Talking Diesel with the Man Behind the Motor

Photography by Courtesy of GM,

Diesel Power:
OK now we have a couple general questions. At the seminar, you mentioned that these 1/2-ton trucks may encourage a new group of customers to purchase a diesel vehicle. Tell us about that.

Charlie Freese:
The 6.6L V-8 Duramax has been extremely successful. Duramax was introduced in 2001 with a 310-hp and 520-lb-ft rating. At its introduction, General Motors only had a 1.1% share in the heavy-duty pickup market. Duramax and the Allison transmission established new performance and refinement benchmarks that changed many customer perceptions about diesels. Duramax soon captured one third of this important market. Since its introduction, Duramax routinely resets the bar for torque and power leadership. It now delivers 365 hp and 660 lb-ft of torque. Duramax has become a reason for purchase with many 3/4- and 1-ton truck customers.

We expect the new 4.5L V-8 Duramax can do the same thing for light-duty pickup trucks. Some customers don't need a 3/4-ton truck, but still need tow trailers and expect efficiency. The 4.5L Duramax that we showed today can match the original 310-hp and 520-lb-ft rating of the first 6.6L Duramax. It does this with 2.1L less displacement. Rated speed will be in the 4,000-rpm range with a broad torque curve. This gives the vehicle low-end, stump-pulling torque and high-speed operation that feels more gasoline-like. This is important because some buyers may not be accustomed to diesel engines. The diesel veterans will find they like it too. We continue to improve the 6.6L Duramax for those customers that require the biggest, most capable truck available. The 6.6L will serve the 2500 and 3500 pickups (Chevrolet Silverado and GMC Sierra), fullsize vans (Chevrolet Express and GMC Savanna), and commercial trucks (Kodiak and Topkick).

Diesel Power:
OK one last question. We're willing to bet that within a year of release, somebody will have one of your little 4.5L LMKs producing more than 600 hp. What do you think about modifications that take these engines to such an extreme level?

Charlie Freese:
We all enjoy the power and aggressive low-end torque modern diesel engines deliver. It can be appealing to test your skills at tuning these engines, and I personally understand the temptation. I grew up twisting wrenches in my dad's motorcycle and snowmobile shop.

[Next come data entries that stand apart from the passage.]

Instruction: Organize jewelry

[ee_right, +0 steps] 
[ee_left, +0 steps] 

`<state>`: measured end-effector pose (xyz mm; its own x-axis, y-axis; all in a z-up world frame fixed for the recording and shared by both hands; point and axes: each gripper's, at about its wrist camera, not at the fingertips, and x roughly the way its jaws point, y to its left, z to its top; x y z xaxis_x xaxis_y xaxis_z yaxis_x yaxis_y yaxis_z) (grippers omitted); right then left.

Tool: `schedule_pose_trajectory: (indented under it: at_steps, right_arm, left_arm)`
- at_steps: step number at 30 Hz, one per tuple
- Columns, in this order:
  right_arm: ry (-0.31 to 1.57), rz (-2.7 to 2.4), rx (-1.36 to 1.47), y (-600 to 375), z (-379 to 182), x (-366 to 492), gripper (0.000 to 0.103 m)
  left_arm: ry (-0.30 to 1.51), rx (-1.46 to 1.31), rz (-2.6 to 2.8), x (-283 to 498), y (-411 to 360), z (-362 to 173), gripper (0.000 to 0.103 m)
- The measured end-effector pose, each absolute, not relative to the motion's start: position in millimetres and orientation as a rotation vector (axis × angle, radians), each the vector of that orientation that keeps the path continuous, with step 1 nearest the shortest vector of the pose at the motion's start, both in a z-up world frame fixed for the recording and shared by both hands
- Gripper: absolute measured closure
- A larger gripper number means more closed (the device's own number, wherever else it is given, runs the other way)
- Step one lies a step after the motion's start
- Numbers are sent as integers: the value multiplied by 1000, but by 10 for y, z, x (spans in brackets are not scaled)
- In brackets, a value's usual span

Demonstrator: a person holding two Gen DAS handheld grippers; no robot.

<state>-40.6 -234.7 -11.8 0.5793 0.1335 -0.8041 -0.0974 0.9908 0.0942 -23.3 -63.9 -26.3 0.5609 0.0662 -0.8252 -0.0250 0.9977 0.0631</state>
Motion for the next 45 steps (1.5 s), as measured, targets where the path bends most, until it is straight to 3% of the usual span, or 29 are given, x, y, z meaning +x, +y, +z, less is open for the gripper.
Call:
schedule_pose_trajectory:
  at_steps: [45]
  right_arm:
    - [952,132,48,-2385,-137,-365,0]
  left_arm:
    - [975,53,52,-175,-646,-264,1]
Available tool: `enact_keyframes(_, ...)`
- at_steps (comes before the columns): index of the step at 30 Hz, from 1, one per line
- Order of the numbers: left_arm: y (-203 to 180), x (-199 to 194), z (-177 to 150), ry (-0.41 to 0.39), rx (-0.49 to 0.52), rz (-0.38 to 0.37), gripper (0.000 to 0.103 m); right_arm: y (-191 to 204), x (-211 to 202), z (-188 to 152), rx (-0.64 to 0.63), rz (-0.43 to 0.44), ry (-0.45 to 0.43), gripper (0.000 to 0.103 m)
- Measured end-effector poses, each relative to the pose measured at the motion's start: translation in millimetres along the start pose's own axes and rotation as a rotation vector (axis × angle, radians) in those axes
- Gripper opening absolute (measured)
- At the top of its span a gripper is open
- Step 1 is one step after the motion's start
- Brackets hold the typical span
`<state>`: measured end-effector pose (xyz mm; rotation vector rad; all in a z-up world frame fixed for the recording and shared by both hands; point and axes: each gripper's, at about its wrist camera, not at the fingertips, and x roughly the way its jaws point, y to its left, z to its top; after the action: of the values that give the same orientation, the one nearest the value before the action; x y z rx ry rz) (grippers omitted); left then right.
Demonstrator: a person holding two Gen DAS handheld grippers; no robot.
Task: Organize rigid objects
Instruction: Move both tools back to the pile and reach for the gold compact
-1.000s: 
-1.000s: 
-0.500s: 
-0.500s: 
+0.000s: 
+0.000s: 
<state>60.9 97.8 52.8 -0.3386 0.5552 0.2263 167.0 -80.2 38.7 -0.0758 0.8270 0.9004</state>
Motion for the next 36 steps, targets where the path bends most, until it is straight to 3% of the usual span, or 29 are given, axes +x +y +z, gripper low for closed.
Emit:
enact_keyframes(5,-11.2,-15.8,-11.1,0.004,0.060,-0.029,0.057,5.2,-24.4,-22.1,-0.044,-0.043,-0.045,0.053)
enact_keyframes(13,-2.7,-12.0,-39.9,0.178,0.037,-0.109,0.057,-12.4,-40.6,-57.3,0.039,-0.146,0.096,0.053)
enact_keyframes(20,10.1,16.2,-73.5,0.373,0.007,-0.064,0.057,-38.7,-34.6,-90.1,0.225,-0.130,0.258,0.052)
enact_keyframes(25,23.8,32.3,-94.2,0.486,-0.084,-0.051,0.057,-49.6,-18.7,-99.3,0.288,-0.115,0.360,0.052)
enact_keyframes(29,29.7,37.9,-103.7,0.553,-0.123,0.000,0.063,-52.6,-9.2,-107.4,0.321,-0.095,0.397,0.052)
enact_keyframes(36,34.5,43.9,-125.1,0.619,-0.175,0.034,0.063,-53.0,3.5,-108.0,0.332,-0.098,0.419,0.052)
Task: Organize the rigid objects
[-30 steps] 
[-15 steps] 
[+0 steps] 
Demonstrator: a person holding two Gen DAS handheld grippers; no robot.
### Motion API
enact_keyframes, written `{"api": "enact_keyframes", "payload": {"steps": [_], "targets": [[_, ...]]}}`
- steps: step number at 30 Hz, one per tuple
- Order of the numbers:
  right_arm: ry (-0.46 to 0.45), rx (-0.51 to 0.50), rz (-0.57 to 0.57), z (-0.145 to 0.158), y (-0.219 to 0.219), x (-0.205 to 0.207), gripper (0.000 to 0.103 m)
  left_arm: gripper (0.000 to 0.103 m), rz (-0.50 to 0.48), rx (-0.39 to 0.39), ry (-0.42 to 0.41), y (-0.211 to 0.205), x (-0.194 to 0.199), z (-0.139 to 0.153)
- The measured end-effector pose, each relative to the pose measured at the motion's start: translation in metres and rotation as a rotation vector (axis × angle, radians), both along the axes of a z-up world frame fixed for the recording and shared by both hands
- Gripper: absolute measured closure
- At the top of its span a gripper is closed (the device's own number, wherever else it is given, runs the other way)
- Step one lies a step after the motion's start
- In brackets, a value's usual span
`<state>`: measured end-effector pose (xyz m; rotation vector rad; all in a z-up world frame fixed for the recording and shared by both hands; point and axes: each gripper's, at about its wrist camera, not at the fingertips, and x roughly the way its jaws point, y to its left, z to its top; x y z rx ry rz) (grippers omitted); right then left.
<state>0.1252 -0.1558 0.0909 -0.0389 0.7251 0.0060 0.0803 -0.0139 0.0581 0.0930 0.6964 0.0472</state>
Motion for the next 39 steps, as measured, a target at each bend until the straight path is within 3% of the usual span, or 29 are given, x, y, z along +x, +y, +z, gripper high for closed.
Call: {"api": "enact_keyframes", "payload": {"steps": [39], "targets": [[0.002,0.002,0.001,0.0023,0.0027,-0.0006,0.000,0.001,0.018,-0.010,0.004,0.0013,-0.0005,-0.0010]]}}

Our customers are passionate about these diesel products. However, anyone who plans to modify their truck must understand the endeavor is risky. Subtle design features may be critically important to a part's function. People are still approaching me about the LMM exhaust cooler, thinking it is only a styling feature. These powertrains were developed after years of analysis and hundreds of thousands of test hours.

Component limitations were carefully mapped and balanced against all the design imperatives. The situation is even more complex with active aftertreatment devices on the vehicle. The onboard computer constantly compensates for the ambient environment, operating conditions, exhaust backpressure changes, and system temperatures. Seemingly simple modifications can severely compromise functionality. We didn't leave horsepower needlessly on the table.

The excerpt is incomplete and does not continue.